Irene Kuo, The Key to Chinese Cooking
Uh oh. I just put forty-one beloved, old cookbooks in the hallway of my apartment building. The three volumes of McCall's Cooking School went first. Now I regret it.
New York Times Heritage Cook Book -- Jean Hewitt
Does anyone here own Lee Cirillo’s The Italian Bakery cookbook? I’m looking for a digital copy of the recipes. It’s super rare. Thanks. :)
one source lists the original spiral bound
BTW, I grew up in Rochester but left before it was published. Any background or story you can provide?
PS Is Lee related to the musician Chuck Mangione?
Not being in the book trade, I don't keep track of what's going out of print, but I supect most of my best books are. For purposes of this question, I will select Louis De Guoy's Gold Cookbook from 1947. It's an incredibly comprehensive treatment; I don't really use many of the recipes, but it is a source I usually consult when learning any sort of traditional dish (I like to consult many sources) and gives a great window into the practices of the time. The story on the origin of the waffle is itself worth the price of admission.
1. Is "Laurel's Kitchen," by Laurel Robertson, Carol Flinders, and Bronwen Godfrey, out of print now? This wonderful vegetarian cookbook contains the best nutrition tables in the back of any cookbook!
2. "Ethnic Cuisine: The Flavor Principle Cookbook," by Elisabeth Rozin, enables a cook to understand, and create, near-authentic cuisine from a wide variety of cultures.
The slow Cooker Bible
Crescent Dragonwagon's "Bean Book"," One Dish Meals of Asia" by "Jennifer Brennan, "The Country Kitchen Cookbook", by Edward Harris Heth, and the whole, glorious "Foods of the World " series,by Time-Life.
Brennan died just a few years ago (2011) in San Diego at age 74. Also wrote "Curries and Bugles" which won IACP award for 1990 Best Book in Literary Food Writing.

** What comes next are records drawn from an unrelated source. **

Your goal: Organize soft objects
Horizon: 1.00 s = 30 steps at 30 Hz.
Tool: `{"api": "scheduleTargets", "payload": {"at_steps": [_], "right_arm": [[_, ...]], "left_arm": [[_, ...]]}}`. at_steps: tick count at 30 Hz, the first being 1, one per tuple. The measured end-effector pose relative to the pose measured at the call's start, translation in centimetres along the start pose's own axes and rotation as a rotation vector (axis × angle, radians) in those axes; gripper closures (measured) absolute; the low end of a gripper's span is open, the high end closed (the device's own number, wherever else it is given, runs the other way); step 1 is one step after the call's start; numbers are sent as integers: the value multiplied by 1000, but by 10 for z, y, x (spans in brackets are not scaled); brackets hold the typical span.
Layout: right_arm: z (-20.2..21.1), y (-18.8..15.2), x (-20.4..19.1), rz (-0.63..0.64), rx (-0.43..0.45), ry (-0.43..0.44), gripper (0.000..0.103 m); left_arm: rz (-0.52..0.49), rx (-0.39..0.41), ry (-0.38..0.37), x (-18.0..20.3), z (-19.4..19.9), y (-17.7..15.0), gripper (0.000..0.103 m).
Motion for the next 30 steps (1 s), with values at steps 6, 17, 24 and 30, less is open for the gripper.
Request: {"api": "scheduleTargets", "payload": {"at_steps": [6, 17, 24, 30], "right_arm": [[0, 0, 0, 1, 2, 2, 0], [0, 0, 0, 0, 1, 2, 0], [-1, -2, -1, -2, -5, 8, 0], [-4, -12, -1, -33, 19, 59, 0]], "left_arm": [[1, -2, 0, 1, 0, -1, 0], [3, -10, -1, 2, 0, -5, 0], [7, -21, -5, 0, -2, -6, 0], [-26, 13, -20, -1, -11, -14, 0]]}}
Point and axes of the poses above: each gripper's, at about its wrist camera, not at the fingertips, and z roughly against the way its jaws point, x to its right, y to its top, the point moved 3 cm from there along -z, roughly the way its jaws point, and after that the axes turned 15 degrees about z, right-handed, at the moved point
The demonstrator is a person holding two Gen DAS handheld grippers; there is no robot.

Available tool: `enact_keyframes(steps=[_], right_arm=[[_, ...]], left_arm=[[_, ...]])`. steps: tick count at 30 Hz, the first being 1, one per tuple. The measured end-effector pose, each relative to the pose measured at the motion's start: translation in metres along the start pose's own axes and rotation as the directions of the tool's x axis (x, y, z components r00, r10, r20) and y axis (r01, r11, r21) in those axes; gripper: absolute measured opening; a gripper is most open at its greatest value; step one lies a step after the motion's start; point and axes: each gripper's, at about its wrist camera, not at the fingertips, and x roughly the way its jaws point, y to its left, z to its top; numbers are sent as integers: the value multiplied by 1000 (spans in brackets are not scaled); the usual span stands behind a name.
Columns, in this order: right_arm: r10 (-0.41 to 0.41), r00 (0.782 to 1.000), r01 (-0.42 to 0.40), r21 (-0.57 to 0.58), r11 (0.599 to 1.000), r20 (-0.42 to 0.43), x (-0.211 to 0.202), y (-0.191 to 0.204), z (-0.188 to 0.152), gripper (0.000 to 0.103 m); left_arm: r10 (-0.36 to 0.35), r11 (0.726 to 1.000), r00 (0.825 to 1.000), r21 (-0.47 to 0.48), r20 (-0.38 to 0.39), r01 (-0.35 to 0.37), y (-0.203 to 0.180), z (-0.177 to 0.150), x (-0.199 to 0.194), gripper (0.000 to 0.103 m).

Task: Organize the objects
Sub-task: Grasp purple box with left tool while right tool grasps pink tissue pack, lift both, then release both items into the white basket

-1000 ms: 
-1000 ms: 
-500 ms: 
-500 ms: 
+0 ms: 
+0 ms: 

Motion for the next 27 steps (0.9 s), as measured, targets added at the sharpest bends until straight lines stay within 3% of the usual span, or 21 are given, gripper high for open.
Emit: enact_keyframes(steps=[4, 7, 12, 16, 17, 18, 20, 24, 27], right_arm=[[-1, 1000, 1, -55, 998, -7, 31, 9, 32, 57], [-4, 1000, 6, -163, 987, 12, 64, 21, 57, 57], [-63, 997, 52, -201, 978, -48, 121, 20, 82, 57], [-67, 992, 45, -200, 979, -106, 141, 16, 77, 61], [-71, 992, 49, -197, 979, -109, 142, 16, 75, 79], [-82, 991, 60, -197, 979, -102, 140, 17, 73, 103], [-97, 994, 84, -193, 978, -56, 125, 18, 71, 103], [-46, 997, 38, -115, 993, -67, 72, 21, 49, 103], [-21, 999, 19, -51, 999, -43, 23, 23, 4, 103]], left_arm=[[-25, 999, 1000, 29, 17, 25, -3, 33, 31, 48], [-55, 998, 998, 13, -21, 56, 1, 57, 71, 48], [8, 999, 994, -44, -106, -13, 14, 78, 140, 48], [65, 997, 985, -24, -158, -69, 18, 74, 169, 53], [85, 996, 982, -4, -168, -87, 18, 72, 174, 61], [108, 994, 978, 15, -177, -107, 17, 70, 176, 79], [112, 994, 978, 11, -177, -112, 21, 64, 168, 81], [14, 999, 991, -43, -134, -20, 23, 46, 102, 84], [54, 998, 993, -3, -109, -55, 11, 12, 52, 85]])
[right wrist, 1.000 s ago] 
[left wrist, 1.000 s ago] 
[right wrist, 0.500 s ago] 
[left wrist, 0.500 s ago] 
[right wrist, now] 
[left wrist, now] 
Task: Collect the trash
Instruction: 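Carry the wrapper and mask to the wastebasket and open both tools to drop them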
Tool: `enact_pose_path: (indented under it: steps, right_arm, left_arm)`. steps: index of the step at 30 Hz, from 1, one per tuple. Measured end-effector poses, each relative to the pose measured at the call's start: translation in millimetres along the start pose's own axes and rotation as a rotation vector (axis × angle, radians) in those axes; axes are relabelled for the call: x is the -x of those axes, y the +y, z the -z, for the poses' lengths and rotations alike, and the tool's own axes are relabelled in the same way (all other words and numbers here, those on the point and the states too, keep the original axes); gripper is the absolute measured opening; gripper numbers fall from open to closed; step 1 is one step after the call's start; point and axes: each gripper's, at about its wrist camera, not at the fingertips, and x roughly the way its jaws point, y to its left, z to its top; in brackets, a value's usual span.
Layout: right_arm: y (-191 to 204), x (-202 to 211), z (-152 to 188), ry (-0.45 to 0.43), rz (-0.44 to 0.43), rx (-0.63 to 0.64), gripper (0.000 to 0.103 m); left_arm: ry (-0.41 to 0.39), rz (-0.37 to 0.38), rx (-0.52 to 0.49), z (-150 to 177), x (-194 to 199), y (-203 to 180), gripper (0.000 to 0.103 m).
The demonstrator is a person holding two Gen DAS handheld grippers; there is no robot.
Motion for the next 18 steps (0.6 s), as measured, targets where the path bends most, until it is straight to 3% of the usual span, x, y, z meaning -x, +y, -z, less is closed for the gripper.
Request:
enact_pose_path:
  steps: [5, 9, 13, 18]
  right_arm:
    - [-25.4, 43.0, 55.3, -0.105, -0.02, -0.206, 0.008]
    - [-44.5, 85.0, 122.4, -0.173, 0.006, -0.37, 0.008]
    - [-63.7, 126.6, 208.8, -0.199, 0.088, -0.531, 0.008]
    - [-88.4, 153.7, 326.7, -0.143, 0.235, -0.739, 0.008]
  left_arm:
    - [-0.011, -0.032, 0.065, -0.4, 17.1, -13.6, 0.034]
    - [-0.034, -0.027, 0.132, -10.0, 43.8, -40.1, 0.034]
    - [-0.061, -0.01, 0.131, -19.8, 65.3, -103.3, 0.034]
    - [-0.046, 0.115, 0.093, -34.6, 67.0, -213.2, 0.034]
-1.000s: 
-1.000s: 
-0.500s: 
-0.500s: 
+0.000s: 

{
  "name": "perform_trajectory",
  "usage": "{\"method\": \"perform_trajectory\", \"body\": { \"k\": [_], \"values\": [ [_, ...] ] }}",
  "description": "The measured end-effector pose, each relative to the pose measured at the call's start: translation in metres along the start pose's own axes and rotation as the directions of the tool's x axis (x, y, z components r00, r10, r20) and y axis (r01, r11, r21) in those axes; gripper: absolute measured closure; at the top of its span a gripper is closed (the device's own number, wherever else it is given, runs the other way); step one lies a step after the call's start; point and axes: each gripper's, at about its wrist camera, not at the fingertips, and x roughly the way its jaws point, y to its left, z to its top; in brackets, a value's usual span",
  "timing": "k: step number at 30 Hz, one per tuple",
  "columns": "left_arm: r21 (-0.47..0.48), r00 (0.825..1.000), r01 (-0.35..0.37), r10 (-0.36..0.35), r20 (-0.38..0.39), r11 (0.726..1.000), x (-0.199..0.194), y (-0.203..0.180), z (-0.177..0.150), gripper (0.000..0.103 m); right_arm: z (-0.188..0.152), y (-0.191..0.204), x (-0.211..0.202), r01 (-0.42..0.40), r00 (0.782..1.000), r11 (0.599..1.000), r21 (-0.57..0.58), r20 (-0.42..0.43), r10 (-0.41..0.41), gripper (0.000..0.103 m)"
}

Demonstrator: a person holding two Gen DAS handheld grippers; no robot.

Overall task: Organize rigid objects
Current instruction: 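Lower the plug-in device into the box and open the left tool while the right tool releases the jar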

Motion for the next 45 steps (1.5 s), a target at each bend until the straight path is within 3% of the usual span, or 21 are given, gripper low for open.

The entire Time-Life Foods of the World series. Not only a treasure-trove of authentic recipes, many of which seemed quite exotic to us in the 60s, the format was inspired: a large, lavishly illustrated hardbound book that was as much a travelogue as a cookbook paired with a compact spiral-bound book containing just the recipes. One for the easy chair, one for the kitchen. These books still show up in used book stores, which is a good thing--I lost many of mine to a flood and was able to replace them all.